Solved: MPI_Finalize errors unless MPI_Win_Free is called

csubich · ‎04-17-2023

It appears that Intel MPI (version 2021.5) has an un(der?)documented requirement that one-sided communication windows (such as created by `MPI_Win_Create`) must be cleaned up by MPI_Win_Free before MPI_Finalize is called. Otherwise, the program aborts at the MPI_Finalize call.

A minimal program:

program test_window
   !! Test whether MPI dies when a window is created but not freed before MPI_Finalize
   use mpi_f08
   use, intrinsic :: iso_fortran_env
   use, intrinsic :: iso_c_binding
   integer, dimension(10) :: window_array
   integer :: myrank, numproc
   type(MPI_Win) :: created_window

   call MPI_Init()
   call MPI_Comm_size(MPI_COMM_WORLD,numproc)
   call MPI_Comm_Rank(MPI_COMM_WORLD,myrank)

   write(0,'("Rank ",I0,"/",I0," initialized")') myrank+1, numproc

   call MPI_Win_Create(window_array, int(10,kind=MPI_ADDRESS_KIND), &
                       1, MPI_INFO_NULL, MPI_COMM_WORLD, created_window)

   write(0,'("Rank ",I0," created window")') myrank+1

   call MPI_Finalize()

   write(0,'(" Rank ",I0," finalized")') myrank+1

end program

with execution:

$ mpirun --version
Intel(R) MPI Library for Linux* OS, Version 2021.5 Build 20211102 (id: 9279b7d62)
Copyright 2003-2021, Intel Corporation.

$ mpiifort test_window.F90 -o test_window # compilation
$ mpirun -np 2 ./test_window # execution
Rank 2/2 initialized
Rank 1/2 initialized
Rank 1 created window
Rank 2 created window
Abort(806968335) on node 0 (rank 0 in comm 0): Fatal error in PMPI_Finalize: Other MPI error, error stack:
PMPI_Finalize(218)...............: MPI_Finalize failed
PMPI_Finalize(160)...............: 
MPID_Finalize(1476)..............: 
MPIDI_OFI_mpi_finalize_hook(2291): OFI domain close failed (ofi_init.c:2291:MPIDI_OFI_mpi_finalize_hook:Device or resource busy)

This causes a small amount of trouble. I intend to use the one-sided communication windows inside a much larger, older program that doesn't bother with pesky things like deallocation, allowing the operating system to do it on exit.

I can't find any part of the MPI 3.1 specification that marks this program as having erroneous behaviour, but I could be wrong. This code also works as intended (without the abort) on a workstation with OpenMPI.

If this program is indeed spec-compliant, are there any environmental or configuration flags to avoid the program abort?

csubich · ‎05-11-2023

I'm sorry, I had missed the previous response to this thread.
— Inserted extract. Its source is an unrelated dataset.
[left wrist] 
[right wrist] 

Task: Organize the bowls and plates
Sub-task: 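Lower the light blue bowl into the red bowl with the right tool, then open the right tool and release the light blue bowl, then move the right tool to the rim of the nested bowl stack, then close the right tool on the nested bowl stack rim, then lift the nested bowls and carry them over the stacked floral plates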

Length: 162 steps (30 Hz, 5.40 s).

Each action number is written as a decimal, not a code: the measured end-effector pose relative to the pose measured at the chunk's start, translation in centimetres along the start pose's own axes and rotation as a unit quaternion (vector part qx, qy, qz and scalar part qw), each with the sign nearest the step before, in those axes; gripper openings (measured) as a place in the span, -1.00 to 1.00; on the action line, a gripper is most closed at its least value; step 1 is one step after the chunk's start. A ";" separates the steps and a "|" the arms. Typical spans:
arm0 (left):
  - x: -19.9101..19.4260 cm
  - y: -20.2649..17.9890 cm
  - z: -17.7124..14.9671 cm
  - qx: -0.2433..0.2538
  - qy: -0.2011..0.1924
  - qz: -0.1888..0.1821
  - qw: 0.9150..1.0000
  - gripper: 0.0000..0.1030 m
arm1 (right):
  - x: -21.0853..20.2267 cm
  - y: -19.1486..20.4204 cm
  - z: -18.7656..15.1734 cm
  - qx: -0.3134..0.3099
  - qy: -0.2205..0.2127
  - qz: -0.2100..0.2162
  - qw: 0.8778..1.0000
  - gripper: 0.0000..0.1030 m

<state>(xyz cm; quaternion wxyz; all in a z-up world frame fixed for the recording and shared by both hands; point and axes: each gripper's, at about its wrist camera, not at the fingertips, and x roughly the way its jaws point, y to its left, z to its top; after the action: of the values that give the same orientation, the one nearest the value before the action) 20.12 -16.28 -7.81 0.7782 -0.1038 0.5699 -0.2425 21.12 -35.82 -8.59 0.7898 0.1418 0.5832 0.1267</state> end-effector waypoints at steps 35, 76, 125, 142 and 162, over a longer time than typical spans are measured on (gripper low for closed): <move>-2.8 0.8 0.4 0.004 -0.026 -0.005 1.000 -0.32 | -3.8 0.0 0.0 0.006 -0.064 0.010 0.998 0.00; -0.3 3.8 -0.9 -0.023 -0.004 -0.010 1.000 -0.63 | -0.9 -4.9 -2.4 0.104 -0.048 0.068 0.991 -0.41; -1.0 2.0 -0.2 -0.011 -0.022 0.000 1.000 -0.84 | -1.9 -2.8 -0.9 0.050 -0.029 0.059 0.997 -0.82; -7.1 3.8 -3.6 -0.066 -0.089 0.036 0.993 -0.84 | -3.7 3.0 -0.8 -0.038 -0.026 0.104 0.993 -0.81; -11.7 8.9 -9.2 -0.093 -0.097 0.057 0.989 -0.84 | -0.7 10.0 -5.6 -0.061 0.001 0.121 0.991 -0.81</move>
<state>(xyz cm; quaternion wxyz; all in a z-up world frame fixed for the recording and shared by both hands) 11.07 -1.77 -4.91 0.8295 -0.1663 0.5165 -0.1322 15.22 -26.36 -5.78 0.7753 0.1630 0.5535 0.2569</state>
At this point, I don't think there's much more I can say to convince you that the documentation is lacking. My case is the following:

The MPI specification does not explicitly state that MPI Windows must be freed before the call to MPI_Finalize. It does state this for open communications (nonblocking communication operations) and for open MPI files (which must be closed), but not windows, but it is equally silent about MPI communicators (which in practice do not have to be freed).
Not all MPI implementations (see OpenMPI's behaviour above) raise an error when MPI_Finalize is called with an open window.
Therefore, it is reasonable for a programmer to think that MPI Window objects are more like communicators than like MPI_Request objects. It is surprising when Intel MPI raises an error with the MPI_Finalize call, particularly since the error bubbles up from deeper communication layers.

Thus, I think it would be very helpful and developer-friendly if the Intel MPI documentation somewhere made an explicit note of this requirement. The existence of such documentation would have saved me a day of debugging, particularly if it had been discoverable via google somewhere.

If Intel thinks this an unreasonable request, then I have no right to insist.

With that said, I think this thread can be closed now. 'Wontfix' or 'notabug' are both answers to my problem, even if they aren't the answers I'd prefer.

View solution in original post

AishwaryaCV_Intel · ‎04-20-2023

Hi,

Thank you for posting in intel communities.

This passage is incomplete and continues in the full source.